Tally up the lines in the following entries where the string "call" appears, and answer with the number alone.

---------- Material to process

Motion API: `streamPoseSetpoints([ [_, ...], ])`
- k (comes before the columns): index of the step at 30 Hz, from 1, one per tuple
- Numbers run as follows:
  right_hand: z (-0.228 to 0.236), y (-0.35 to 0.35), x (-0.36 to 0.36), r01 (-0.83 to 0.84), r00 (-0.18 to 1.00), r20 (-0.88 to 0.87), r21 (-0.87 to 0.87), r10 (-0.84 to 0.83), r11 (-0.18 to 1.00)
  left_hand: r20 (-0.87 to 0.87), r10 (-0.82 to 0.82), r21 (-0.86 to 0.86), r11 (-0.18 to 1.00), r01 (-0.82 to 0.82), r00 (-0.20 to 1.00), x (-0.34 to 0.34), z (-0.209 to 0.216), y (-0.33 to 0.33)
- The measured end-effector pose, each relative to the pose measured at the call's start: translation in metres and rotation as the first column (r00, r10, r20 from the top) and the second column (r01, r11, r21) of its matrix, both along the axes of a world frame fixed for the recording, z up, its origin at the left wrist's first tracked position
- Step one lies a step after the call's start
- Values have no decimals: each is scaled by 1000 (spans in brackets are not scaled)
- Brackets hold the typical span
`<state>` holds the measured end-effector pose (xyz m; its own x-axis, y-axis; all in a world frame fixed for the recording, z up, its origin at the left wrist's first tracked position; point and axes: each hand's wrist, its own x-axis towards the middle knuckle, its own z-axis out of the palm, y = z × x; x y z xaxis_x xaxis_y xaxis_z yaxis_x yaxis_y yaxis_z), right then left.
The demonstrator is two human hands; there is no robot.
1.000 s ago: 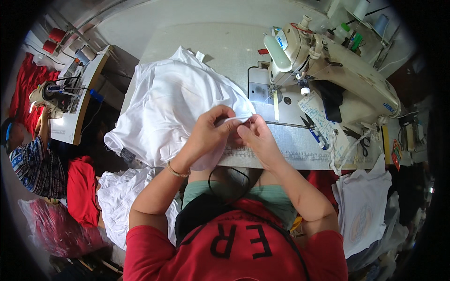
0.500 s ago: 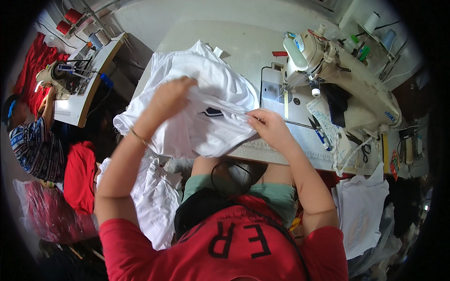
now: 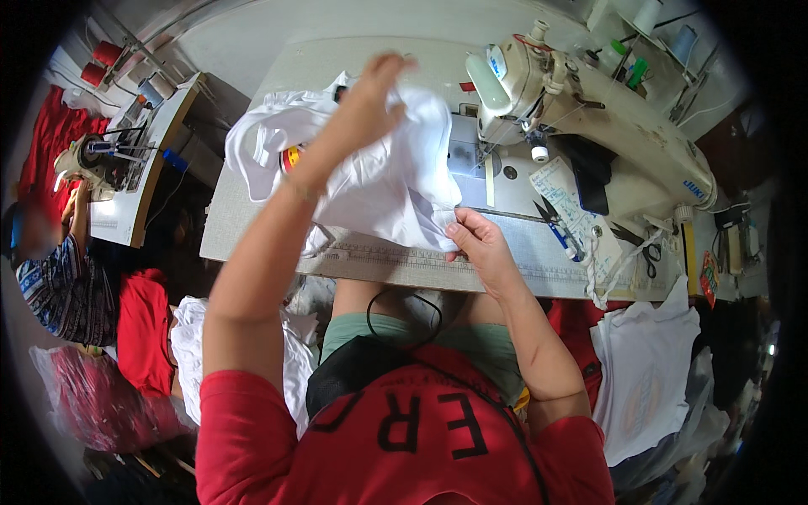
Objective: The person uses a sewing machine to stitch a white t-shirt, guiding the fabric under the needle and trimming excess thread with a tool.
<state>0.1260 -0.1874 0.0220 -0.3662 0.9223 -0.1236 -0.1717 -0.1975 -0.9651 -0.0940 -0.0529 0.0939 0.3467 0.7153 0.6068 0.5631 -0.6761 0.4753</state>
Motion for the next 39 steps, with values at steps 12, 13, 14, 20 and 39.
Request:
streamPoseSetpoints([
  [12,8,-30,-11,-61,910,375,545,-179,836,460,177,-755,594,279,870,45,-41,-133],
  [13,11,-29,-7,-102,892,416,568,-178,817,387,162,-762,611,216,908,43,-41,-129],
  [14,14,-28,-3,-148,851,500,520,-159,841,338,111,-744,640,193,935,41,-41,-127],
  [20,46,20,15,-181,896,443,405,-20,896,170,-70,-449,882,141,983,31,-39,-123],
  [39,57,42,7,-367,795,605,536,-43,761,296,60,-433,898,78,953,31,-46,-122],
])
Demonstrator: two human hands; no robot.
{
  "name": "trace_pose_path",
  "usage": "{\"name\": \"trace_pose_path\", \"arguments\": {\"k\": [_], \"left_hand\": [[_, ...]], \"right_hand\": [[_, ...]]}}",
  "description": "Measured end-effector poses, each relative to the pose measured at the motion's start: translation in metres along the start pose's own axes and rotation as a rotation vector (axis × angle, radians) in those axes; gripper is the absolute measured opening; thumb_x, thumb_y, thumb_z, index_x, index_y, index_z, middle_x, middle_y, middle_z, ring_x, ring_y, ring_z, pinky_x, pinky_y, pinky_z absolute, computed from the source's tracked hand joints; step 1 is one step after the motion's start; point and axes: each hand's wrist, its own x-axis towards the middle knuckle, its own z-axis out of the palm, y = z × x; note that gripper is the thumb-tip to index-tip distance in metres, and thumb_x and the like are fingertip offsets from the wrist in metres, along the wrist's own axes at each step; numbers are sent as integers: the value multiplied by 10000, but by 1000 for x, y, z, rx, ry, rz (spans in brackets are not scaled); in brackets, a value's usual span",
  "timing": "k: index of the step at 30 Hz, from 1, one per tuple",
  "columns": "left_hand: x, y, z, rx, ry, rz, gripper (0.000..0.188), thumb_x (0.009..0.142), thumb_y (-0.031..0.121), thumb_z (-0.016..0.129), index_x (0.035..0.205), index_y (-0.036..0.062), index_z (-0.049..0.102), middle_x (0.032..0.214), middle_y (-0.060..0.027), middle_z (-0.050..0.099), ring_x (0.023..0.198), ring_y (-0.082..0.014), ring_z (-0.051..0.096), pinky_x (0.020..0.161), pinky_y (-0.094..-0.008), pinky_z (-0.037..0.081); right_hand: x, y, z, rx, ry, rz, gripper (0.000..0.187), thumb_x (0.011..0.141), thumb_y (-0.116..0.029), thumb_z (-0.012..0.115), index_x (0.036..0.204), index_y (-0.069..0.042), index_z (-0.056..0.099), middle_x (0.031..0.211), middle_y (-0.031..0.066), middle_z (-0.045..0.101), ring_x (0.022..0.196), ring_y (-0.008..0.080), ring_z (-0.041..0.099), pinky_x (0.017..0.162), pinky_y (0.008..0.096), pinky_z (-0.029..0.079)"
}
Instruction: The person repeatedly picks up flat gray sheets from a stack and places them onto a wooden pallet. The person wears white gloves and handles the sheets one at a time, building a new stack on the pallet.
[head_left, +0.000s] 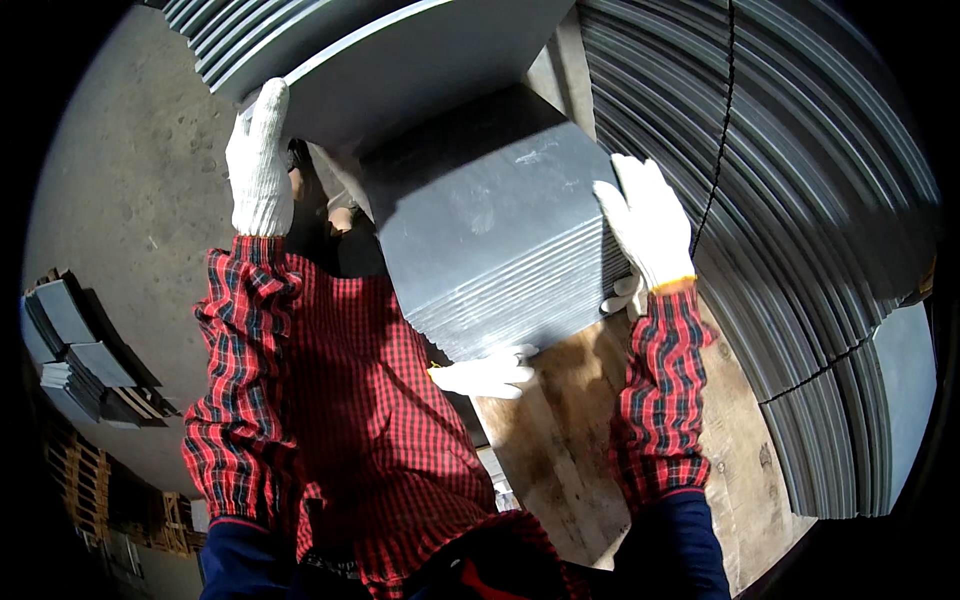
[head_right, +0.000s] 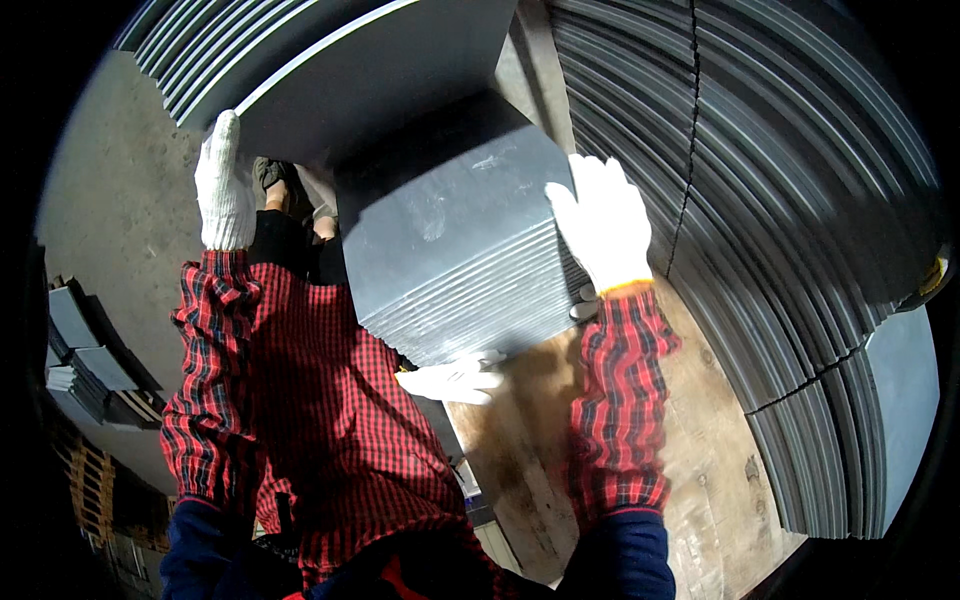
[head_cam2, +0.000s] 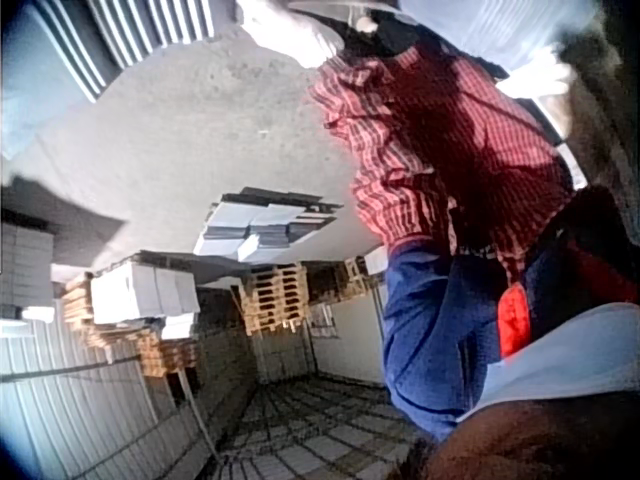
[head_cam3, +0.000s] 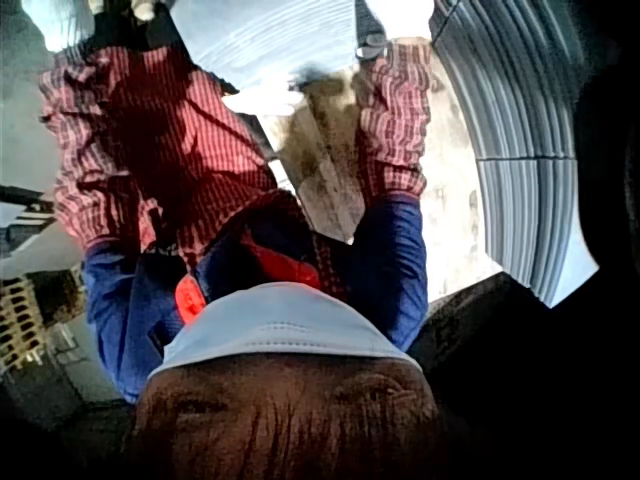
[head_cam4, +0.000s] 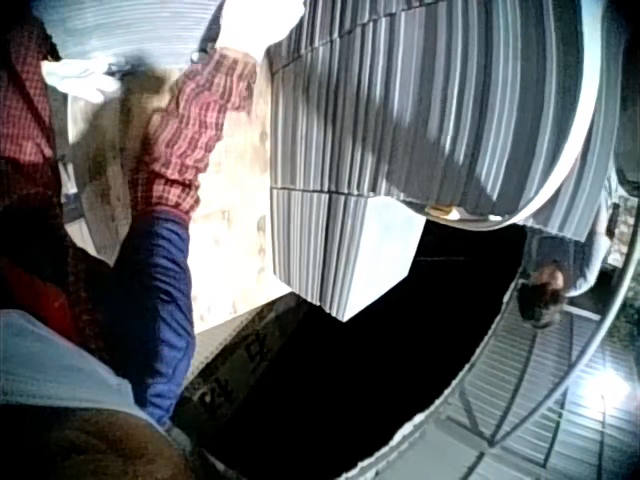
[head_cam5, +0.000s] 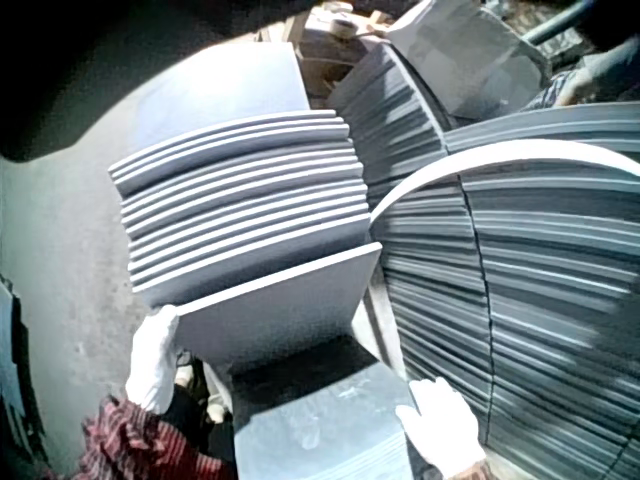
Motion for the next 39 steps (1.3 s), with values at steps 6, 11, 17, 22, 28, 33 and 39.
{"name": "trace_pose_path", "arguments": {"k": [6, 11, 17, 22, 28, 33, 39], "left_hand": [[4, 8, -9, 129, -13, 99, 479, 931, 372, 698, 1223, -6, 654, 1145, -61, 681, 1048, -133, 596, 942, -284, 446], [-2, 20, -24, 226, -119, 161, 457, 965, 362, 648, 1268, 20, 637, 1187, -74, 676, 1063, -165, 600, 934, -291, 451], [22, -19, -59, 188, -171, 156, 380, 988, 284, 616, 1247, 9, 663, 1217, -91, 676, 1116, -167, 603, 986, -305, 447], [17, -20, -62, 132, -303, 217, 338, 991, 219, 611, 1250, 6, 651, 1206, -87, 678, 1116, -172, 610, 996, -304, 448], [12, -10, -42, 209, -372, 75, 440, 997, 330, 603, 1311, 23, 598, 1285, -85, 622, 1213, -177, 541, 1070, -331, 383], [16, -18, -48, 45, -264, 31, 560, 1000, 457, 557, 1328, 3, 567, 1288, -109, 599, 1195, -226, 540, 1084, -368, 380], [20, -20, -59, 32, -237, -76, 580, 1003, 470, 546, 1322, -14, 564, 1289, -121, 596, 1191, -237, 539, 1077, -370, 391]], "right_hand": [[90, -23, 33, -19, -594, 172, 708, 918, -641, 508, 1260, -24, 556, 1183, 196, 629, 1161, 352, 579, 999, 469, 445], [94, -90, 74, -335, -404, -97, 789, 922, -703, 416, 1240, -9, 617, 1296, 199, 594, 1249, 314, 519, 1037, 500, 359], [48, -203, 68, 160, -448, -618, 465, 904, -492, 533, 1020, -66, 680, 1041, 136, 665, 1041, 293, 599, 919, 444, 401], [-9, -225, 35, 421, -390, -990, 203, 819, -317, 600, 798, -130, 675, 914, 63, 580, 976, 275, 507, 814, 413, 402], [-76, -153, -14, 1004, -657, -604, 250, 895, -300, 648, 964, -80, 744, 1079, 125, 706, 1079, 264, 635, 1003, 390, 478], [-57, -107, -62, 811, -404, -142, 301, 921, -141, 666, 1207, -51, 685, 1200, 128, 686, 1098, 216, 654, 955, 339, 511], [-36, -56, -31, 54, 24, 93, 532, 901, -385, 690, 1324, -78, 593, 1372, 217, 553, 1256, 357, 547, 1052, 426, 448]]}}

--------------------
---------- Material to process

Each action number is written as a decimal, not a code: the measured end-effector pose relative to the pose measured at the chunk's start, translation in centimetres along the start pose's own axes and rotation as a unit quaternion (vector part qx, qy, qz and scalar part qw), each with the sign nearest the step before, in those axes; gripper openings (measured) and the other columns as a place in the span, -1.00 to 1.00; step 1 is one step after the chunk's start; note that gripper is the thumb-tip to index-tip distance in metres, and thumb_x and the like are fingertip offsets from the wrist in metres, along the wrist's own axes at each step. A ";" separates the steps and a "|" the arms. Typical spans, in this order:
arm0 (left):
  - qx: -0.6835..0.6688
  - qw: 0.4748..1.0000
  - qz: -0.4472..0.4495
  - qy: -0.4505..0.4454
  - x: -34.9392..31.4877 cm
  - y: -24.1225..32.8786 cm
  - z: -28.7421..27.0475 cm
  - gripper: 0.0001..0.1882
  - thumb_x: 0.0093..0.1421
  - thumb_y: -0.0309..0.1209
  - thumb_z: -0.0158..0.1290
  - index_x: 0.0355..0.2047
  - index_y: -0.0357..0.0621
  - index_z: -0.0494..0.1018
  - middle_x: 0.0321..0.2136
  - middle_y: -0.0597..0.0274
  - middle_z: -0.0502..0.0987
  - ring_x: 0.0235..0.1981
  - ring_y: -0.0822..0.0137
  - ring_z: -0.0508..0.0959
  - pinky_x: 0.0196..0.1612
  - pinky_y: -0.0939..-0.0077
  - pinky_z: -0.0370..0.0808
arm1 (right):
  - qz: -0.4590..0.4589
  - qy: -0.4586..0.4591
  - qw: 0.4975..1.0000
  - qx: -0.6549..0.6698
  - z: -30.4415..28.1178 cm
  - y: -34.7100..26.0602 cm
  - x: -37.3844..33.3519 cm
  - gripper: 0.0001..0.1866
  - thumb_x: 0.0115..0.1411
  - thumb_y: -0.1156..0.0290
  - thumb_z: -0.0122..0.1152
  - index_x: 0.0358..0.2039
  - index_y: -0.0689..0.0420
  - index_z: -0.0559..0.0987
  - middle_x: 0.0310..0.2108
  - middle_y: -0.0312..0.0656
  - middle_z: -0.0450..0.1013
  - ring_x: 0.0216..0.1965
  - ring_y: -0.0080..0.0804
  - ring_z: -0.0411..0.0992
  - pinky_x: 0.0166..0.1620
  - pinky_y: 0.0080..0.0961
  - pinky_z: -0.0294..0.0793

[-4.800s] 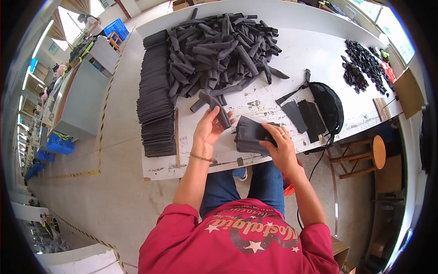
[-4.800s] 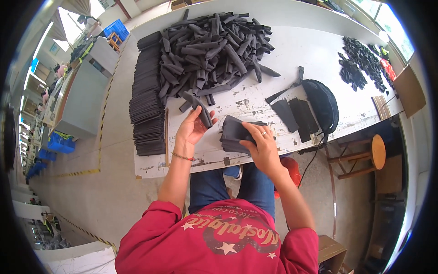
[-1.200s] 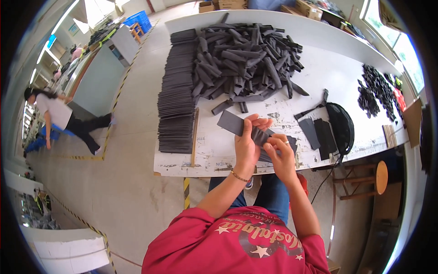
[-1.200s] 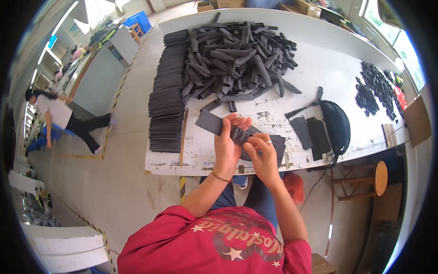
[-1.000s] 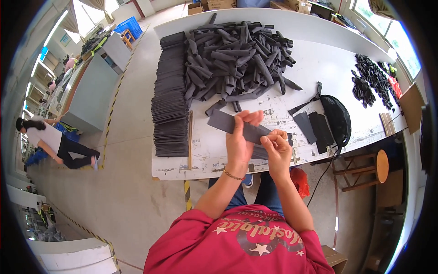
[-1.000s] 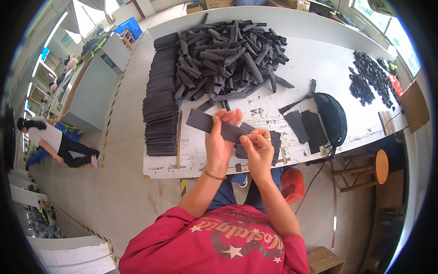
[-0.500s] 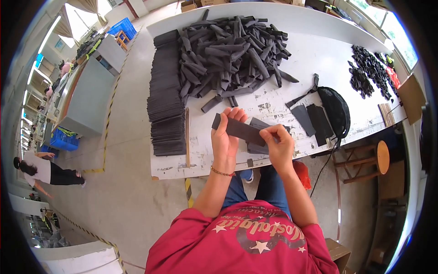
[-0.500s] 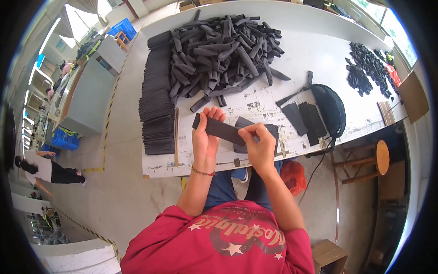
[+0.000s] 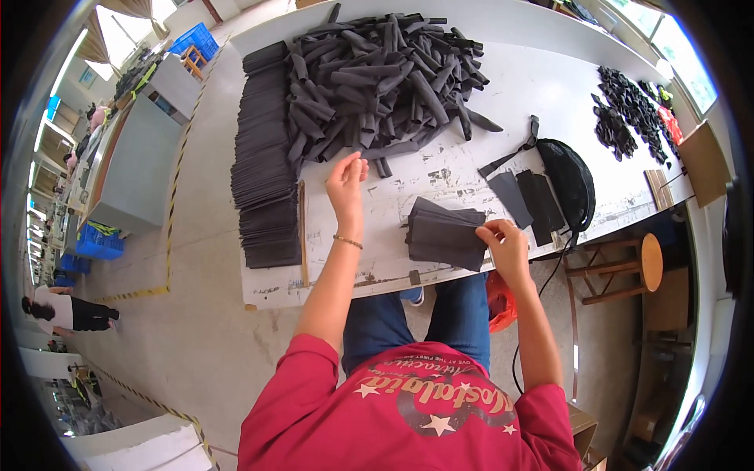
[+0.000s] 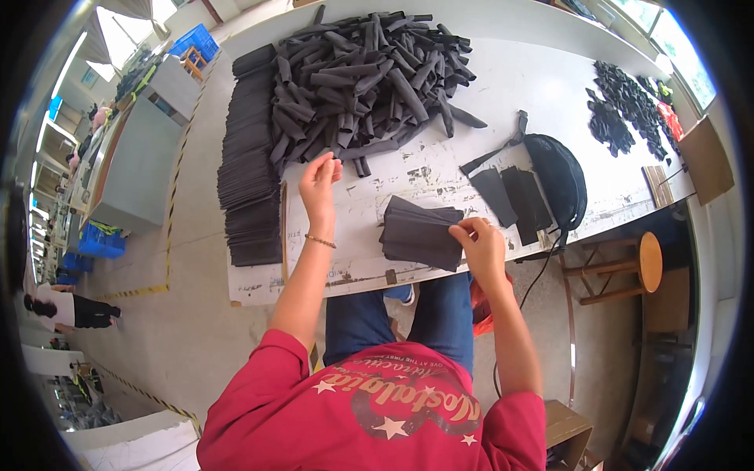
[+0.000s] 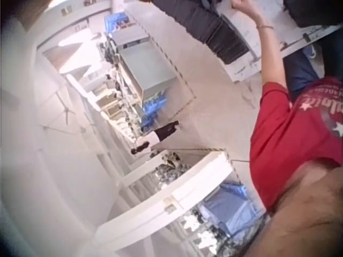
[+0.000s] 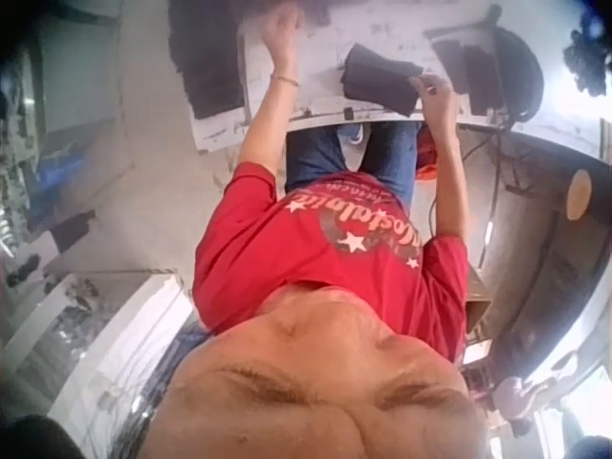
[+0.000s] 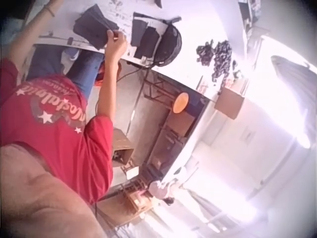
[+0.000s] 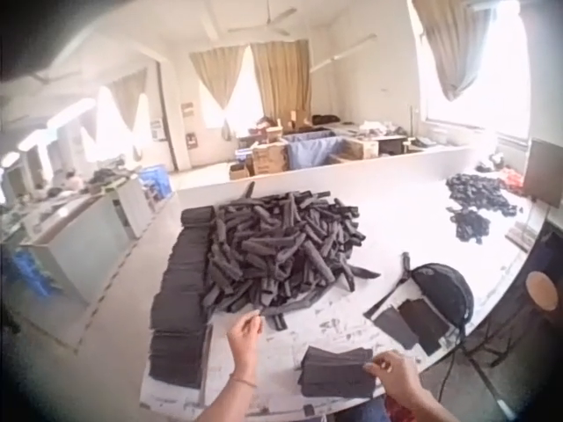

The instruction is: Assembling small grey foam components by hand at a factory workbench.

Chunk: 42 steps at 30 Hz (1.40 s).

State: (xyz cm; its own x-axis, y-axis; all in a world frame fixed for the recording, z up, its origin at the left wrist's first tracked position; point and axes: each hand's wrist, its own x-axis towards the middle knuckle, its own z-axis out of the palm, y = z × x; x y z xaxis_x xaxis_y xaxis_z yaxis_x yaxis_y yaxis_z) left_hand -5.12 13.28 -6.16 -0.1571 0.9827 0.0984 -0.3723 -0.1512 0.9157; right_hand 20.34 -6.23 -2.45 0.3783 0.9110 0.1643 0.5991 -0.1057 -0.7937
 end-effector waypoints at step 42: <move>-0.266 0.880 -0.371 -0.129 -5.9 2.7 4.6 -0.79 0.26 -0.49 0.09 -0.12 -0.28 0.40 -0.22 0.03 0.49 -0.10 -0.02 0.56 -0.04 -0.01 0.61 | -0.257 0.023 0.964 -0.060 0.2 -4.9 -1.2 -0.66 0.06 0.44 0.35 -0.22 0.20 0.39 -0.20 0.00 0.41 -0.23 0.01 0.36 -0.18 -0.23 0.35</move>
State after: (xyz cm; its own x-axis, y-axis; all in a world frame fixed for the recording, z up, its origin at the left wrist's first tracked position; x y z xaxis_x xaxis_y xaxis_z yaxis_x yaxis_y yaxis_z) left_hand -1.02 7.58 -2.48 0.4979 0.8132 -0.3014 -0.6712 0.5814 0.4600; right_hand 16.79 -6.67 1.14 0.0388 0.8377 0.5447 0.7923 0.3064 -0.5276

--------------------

### Answer space
2